Die Forschergruppe hat nun versucht, die Wirkung des Gravitationsrauschens auf die Beobachtungen abzuschätzen. Die Studie beruht auf umfangreichen numerischen Berechnungen von Dr. Natalia Lyskova am MPA. Hierfür entwickelte sie einen leistungsstarken Parallelcode und erstellte zweidimensionale "Abweichungskarten" des gesamten Himmels auf der Grundlage moderner Modelle der galaktischen Materieverteilung (siehe Abbildung). Die Berechnungen zeigen, dass für eine sinnvolle Beobachtungszeit von etwa zehn Jahren die Verschiebung der Position der Quellen zwischen 3 Mikrobogensekunden bei hohen galaktischen Breiten bis zu mehreren Dutzend Mikrobogensekunden in der Nähe des Galaktischen Zentrums variiert.

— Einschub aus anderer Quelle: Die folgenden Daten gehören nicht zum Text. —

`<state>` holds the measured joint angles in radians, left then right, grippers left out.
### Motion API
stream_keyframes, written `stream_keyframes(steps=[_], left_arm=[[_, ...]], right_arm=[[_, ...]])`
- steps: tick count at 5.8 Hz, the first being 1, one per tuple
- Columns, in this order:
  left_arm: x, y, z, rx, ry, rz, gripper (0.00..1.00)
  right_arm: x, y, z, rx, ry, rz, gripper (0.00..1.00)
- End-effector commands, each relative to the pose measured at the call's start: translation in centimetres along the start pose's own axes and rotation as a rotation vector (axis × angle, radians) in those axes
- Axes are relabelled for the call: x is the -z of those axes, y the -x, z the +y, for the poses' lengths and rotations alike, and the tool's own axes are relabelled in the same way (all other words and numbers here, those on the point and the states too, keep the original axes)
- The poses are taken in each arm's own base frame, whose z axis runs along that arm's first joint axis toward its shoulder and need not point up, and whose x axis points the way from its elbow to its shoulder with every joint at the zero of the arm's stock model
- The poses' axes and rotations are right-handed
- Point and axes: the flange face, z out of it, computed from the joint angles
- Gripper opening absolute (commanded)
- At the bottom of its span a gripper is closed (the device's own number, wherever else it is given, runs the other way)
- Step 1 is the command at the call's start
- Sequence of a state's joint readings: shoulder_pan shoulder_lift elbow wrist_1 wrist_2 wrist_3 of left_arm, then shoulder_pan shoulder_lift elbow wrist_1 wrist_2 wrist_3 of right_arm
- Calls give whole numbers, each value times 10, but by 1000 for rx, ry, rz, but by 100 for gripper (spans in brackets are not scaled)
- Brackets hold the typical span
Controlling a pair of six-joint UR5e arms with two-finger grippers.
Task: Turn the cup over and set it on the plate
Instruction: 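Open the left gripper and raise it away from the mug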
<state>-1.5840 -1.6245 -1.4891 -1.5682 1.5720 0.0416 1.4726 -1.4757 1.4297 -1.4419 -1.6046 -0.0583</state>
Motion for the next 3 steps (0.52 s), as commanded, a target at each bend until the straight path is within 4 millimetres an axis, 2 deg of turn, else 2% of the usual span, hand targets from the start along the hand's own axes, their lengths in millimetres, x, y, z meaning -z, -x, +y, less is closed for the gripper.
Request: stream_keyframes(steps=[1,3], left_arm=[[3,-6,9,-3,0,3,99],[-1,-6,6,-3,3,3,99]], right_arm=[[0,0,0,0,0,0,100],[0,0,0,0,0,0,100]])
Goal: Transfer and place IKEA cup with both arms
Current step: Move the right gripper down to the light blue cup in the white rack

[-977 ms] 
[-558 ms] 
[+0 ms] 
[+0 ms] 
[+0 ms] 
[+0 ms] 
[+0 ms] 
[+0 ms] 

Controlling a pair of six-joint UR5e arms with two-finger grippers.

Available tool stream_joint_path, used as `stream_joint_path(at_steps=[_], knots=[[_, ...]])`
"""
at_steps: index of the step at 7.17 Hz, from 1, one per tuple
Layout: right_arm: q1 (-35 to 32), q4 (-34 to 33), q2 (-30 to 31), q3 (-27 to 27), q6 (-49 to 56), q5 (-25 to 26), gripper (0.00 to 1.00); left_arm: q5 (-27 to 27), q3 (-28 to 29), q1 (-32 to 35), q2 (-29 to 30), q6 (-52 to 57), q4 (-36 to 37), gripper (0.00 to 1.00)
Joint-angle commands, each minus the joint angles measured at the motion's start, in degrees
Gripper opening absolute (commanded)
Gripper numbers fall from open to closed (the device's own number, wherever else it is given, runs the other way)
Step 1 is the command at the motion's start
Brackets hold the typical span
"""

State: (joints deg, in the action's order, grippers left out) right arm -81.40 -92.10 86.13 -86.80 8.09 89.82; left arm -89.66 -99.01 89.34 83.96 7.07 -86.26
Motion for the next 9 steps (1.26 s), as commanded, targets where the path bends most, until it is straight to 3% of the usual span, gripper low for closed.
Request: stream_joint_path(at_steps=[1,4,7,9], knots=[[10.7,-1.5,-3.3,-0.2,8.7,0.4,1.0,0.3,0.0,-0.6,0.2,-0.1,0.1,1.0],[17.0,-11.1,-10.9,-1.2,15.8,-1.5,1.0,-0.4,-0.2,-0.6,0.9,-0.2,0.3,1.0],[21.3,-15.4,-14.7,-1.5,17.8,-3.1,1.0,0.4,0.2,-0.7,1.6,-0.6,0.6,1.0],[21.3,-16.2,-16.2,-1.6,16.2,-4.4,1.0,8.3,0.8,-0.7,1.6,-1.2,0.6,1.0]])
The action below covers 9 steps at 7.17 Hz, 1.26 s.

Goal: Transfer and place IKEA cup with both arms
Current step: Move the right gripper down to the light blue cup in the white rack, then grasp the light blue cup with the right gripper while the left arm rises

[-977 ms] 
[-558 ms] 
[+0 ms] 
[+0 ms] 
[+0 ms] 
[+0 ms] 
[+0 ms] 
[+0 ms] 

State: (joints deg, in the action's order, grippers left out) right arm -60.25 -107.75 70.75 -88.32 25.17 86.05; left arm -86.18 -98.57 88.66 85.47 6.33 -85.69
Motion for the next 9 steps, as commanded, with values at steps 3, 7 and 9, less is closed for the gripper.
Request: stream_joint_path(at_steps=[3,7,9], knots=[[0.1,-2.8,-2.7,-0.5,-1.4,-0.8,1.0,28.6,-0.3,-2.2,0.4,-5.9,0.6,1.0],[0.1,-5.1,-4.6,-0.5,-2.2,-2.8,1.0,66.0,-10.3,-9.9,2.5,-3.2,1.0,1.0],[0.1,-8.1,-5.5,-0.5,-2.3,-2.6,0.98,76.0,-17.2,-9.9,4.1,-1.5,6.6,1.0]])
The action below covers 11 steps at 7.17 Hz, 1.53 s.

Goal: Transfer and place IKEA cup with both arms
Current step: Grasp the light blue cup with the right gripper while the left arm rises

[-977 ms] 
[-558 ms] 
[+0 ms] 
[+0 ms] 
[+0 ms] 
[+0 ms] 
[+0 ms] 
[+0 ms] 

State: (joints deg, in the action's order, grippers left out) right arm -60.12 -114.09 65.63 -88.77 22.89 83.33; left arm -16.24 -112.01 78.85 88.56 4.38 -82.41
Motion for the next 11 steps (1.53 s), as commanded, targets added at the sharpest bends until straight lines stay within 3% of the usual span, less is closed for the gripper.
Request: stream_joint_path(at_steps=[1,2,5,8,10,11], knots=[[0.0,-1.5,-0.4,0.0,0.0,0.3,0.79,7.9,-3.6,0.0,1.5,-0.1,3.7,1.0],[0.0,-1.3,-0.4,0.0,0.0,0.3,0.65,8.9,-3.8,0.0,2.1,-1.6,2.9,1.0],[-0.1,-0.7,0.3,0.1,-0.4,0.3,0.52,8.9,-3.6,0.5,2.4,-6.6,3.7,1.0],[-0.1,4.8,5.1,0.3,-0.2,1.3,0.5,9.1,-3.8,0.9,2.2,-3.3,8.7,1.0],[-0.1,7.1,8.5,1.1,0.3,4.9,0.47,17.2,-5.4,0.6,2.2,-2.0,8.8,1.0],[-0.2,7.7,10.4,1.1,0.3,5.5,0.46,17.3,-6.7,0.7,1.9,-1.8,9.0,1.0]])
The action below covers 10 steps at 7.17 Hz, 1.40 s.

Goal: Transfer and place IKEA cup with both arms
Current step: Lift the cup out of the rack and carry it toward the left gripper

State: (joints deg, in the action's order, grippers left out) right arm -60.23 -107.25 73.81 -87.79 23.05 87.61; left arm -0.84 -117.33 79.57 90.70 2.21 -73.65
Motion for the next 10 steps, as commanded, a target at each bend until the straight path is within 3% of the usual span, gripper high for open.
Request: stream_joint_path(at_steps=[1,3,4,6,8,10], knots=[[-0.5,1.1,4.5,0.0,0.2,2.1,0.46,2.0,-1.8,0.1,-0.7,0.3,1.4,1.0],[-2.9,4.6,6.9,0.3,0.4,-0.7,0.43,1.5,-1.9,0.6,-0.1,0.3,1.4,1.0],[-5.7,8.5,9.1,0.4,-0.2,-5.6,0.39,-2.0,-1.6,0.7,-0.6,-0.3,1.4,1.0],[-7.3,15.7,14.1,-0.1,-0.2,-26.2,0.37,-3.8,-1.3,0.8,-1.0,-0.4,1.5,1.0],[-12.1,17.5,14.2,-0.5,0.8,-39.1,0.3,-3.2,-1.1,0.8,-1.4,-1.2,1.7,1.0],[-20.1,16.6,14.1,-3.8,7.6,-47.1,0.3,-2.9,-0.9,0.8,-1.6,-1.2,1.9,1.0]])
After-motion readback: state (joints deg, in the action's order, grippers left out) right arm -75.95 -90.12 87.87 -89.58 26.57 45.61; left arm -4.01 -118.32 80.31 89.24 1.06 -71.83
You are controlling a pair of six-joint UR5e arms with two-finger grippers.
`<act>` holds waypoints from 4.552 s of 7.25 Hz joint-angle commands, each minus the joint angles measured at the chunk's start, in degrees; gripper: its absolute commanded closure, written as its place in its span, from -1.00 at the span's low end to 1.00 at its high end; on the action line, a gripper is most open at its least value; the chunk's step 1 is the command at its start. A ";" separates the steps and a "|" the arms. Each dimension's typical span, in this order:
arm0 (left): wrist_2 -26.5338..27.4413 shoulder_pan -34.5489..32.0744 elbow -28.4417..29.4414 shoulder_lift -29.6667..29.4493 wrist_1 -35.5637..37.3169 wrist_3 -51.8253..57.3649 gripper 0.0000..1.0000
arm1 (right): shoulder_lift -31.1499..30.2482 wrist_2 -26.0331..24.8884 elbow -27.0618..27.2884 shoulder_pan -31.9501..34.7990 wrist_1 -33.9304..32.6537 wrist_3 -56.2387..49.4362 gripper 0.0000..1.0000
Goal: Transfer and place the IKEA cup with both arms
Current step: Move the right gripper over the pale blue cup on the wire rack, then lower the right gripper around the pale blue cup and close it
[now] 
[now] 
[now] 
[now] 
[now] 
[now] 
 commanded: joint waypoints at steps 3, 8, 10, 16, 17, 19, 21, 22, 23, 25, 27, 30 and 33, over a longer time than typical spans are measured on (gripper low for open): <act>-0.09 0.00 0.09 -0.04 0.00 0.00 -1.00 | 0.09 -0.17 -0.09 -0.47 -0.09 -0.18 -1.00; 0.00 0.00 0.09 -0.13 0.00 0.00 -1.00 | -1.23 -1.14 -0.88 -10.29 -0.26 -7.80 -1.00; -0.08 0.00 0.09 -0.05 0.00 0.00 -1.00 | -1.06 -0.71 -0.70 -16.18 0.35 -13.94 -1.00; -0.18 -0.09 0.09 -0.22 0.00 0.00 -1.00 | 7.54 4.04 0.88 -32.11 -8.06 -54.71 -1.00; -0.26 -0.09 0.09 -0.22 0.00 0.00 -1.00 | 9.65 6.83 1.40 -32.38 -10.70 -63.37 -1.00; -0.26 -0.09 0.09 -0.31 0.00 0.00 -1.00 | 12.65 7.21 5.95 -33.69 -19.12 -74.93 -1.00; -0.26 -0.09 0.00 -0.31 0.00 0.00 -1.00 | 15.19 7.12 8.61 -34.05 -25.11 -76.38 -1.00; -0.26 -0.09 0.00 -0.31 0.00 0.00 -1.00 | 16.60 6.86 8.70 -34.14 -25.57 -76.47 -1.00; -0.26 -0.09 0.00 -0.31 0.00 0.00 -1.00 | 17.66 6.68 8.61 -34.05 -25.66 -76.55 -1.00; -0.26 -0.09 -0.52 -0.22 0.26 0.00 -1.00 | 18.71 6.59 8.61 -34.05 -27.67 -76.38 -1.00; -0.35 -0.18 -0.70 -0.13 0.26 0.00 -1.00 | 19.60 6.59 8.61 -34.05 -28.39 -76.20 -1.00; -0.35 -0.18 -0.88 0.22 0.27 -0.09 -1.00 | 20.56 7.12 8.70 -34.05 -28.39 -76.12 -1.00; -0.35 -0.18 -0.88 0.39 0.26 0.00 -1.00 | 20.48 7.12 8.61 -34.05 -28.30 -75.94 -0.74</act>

Wenn also die Genauigkeit der absoluten Astrometrie den Bereich von Mikrobogensekunden erreicht, muss der "Wackeleffekt" der Referenzquellenkoordinaten aufgrund des nicht-stationären Gravitationsfeldes der Galaxis berücksichtigt werden. Aber die Wissenschaftler haben auch eine gute Nachricht: Bei der Untersuchung der Eigenschaften dieses Gravitationsrauschens konnten sie zeigen, dass der "Wackeleffekt" der Koordinaten durch mathematische Methoden teilweise kompensiert werden kann.
Hinweis: Das Team umfasst Forscher vom Astro Space Center of P.N. Lebedev Physical Institute (Russia), dem Space Research Institute of the RAS (Russia), dem Moscow Institute of Physics and Technology (MIPT), und dem Max-Planck-Institut für Astrophysik.